Büyük Kimseler De Emzirilir Mi?
53- Büyük Kimseler De Emzirilir Mi?
3332- Zeyneb binti ebu Seleme (radıyallahü anha)’dan rivâyete göre, şöyle demiştir:
(Peygamber (sallallahü aleyhi ve sellem)’in hanımlarından Âişe’den işittim şöyle diyordu. Süheylin kızı Sehle Rasûlüllah (sallallahü aleyhi ve sellem)’e gelerek:
(Ey Allah’ın Rasûlü! Evlatlık edindiğimiz Sâlim benim yanıma girince, kocam Ebu Huzeyfe’nin yüzünde öfke izleri görüyorum ne yapmalıyım?) diye sordu. Rasûlüllah (sallallahü aleyhi ve sellem)’de:
(Onu emzir) buyurdu. Sehre diyor ki:
(O Sâlim sakalı çıkmış genç bir delikanlıdır.) Rasûlüllah (sallallahü aleyhi ve sellem):
(Onu emzir Ebu Huzeyfe’nin öfkesi kaybolur) buyurdu. Sehle diyor ki:
(Vallahi onu emzirdikten sonra Ebu Huzeyfe’nin yüzünde öfke izi görmedim.) (Müslim, Rada: 7; İbn Mâce, Nikah: 36)
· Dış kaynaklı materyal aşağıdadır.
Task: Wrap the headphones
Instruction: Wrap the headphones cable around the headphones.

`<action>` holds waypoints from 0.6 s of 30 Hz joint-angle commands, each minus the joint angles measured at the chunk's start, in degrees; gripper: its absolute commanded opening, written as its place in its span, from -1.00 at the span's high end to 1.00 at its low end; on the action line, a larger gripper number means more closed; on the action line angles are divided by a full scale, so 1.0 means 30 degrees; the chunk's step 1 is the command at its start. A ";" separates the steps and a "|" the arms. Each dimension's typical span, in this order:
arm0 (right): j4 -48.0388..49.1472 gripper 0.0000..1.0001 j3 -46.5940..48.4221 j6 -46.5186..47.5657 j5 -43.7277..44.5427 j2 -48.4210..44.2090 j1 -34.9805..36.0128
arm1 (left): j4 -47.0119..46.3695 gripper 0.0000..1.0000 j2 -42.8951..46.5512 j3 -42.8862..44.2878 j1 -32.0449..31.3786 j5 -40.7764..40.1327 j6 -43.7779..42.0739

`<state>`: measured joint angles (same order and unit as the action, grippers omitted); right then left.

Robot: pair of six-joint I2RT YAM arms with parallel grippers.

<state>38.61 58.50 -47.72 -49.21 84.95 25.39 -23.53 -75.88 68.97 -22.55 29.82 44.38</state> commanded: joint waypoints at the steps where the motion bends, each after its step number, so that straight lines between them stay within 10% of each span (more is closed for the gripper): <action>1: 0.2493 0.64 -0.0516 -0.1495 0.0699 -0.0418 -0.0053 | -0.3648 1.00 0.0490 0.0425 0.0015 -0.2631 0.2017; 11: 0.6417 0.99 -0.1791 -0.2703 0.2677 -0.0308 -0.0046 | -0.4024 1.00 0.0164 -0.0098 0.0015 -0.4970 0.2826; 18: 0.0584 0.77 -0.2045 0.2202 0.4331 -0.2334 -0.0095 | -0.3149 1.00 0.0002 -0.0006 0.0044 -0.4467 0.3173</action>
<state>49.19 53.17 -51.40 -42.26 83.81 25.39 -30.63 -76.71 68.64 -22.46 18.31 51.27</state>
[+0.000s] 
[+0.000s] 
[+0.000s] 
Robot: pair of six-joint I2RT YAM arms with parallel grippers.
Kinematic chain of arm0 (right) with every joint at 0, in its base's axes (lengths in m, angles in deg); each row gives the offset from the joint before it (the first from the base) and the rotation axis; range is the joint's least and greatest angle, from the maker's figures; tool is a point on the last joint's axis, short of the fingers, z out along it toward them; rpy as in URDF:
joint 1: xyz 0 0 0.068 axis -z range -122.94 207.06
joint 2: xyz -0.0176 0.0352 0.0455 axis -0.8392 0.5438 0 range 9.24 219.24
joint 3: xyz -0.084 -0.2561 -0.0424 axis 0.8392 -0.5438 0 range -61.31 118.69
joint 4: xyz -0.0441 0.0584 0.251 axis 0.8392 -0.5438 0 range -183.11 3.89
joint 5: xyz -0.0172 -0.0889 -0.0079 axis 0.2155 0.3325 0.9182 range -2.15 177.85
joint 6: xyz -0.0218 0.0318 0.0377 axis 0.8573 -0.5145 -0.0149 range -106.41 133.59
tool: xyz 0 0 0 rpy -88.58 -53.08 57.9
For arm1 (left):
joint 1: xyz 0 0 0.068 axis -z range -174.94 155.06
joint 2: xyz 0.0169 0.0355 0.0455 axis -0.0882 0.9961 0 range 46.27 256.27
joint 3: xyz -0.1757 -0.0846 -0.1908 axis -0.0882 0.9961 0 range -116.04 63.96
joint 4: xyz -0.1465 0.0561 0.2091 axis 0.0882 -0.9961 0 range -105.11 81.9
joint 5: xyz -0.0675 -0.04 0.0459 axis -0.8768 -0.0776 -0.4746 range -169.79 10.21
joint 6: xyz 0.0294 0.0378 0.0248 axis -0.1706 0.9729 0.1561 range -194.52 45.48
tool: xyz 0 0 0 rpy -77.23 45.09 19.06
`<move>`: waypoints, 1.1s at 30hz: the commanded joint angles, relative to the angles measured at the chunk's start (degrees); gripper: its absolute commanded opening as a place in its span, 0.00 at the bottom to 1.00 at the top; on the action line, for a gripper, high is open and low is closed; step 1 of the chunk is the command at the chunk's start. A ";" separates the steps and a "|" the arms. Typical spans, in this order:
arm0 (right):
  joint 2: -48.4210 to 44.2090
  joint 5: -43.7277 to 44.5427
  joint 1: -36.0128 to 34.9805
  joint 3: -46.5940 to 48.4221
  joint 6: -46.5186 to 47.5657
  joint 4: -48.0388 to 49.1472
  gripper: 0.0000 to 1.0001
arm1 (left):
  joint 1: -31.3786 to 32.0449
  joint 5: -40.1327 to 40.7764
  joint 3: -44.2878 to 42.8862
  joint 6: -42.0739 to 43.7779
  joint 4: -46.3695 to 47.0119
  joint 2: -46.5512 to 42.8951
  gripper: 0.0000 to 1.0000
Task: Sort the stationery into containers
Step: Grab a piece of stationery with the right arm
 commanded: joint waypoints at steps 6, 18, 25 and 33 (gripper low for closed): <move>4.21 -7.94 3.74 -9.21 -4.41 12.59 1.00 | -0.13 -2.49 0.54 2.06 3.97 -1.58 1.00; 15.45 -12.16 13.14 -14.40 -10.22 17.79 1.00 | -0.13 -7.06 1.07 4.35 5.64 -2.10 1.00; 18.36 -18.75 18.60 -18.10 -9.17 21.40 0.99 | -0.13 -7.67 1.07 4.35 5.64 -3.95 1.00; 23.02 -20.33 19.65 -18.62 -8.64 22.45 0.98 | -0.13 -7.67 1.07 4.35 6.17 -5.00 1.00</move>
3333- Âişe (radıyallahü anha)’dan rivâyete göre, şöyle demiştir: Sehle binti Süheyl, Rasûlüllah (sallallahü aleyhi ve sellem)’e gelerek, Sâlim yanıma geldiğinde Ebu Huzeyfe’nin kızdığını görüyorum dedi. Rasûlüllah (sallallahü aleyhi ve sellem):
(Onu emzir) buyurdu. Sehle binti Süheyl, (O kocaman bir adamdır) dedi. Rasûlüllah (sallallahü aleyhi ve sellem):
(Onun kocaman bir adam olduğunu bilmiyor muyum?) buyurdu. Sehle daha sonra geldiğinde, seni hak Peygamber olarak gönderen Allah’a yemin olsun ki, Ebu Huzeyfe ondan sonra artık hiçbir şeyi kötü görmüyor dedi. (Müslim, Rada: 7; İbn Mâce, Nikah: 36)
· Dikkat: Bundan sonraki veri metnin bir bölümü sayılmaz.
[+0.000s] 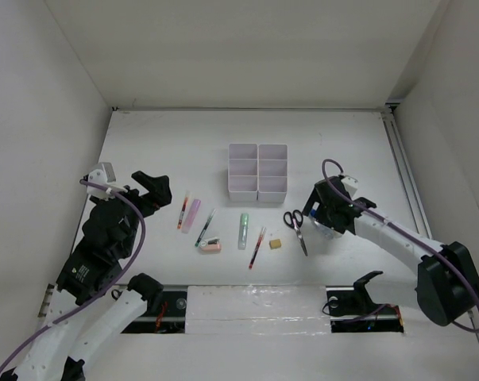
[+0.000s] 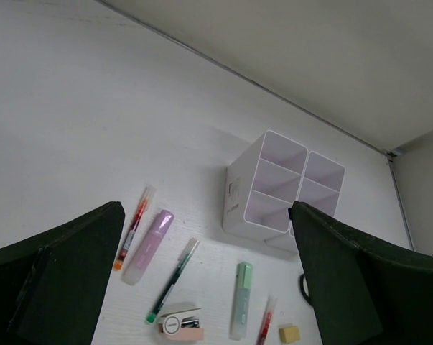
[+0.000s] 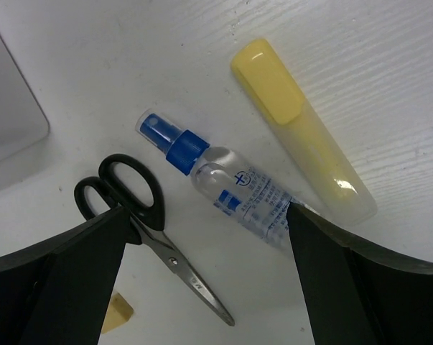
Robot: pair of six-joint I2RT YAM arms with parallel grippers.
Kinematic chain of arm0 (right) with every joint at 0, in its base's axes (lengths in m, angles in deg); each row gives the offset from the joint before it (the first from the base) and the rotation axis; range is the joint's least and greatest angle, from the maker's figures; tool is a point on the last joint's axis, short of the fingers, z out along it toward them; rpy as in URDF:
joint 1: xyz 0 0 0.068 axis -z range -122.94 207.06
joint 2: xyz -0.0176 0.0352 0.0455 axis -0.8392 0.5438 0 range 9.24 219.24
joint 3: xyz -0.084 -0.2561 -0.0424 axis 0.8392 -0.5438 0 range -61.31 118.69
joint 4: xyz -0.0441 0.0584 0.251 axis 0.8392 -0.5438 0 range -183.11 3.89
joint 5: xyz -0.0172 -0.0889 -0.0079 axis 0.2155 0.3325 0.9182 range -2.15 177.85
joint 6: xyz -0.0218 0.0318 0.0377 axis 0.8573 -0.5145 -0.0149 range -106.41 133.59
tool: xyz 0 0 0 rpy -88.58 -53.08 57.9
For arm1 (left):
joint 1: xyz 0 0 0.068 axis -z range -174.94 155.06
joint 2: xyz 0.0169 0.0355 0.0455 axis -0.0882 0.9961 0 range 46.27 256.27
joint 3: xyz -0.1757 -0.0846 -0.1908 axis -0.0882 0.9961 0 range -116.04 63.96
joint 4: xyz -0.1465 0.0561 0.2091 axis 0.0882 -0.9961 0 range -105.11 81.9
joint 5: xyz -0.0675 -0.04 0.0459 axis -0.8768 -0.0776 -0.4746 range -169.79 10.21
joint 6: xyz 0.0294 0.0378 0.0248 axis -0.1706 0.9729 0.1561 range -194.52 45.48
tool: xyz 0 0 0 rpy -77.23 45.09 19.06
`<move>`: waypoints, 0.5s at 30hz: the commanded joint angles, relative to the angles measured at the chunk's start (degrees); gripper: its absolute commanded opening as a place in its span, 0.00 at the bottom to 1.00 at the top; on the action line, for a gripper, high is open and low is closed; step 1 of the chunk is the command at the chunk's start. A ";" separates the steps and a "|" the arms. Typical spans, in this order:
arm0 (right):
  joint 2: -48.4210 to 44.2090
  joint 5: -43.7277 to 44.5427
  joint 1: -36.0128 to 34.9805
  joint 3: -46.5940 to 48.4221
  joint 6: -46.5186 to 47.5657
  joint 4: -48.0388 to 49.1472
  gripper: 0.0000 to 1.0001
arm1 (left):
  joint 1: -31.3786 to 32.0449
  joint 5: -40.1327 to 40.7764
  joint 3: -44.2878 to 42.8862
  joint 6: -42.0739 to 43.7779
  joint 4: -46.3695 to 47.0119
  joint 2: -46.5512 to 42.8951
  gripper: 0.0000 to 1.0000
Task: Sort the stationery into containers
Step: Grab a piece of stationery with the right arm
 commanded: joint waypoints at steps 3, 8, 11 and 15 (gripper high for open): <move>2.17 -1.60 -0.09 0.30 0.17 3.44 0.93 | -0.13 -0.35 0.06 0.81 2.78 -0.41 1.00; 4.28 -2.83 -0.09 1.70 0.17 1.69 0.90 | -0.13 1.41 0.06 0.29 2.78 -0.94 1.00; 5.96 -2.22 -0.09 3.11 -0.36 0.80 0.86 | -0.13 1.41 0.06 0.28 2.26 -0.94 1.00; 8.07 -1.69 -0.09 3.12 -0.36 0.28 0.70 | -0.13 1.93 0.06 0.28 2.26 -1.46 1.00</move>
3334- Âişe (radıyallahü anha)’dan rivâyete göre, şöyle demiştir: Rasûlüllah (sallallahü aleyhi ve sellem) Ebu Huzeyfe’nin karısına kocasının öfke ve kıskançlığının gitmesi için kölesi Sâlim’i emzirmesini emretti, o da onu emzirdi. o koskoca bir adamdı. Rabia diyor ki:
(Bu olay sadece Sâlim için verilen bir ruhsat idi.) (Müslim, Rada: 7; İbn Mâce, Nikah: 36)
3335- Âişe (radıyallahü anha)’dan rivâyete göre, şöyle demiştir: Sehle, Rasûlüllah (sallallahü aleyhi ve sellem)’e gelerek:
(Ey Allah’ın Rasûlü! Sâlim bizim yanımıza girip çıkıyor, yetişkin duruma geldi, erkeğin bilmesi gereken şeyleri biliyor artık ne yapmalıyız) diye sordu. Rasûlüllah (sallallahü aleyhi ve sellem):
(Onu emzir böylece ona haram olursun) buyurdu. Sehle diyor ki:
(Bir yıl bekledim bu olaydan kimseye bir şeyler söylemedim sonunda Kasım ile karşılaştım, onu söyle ve korkma dedi. (Müslim, Rada: 7; İbn Mâce, Nikah: 36)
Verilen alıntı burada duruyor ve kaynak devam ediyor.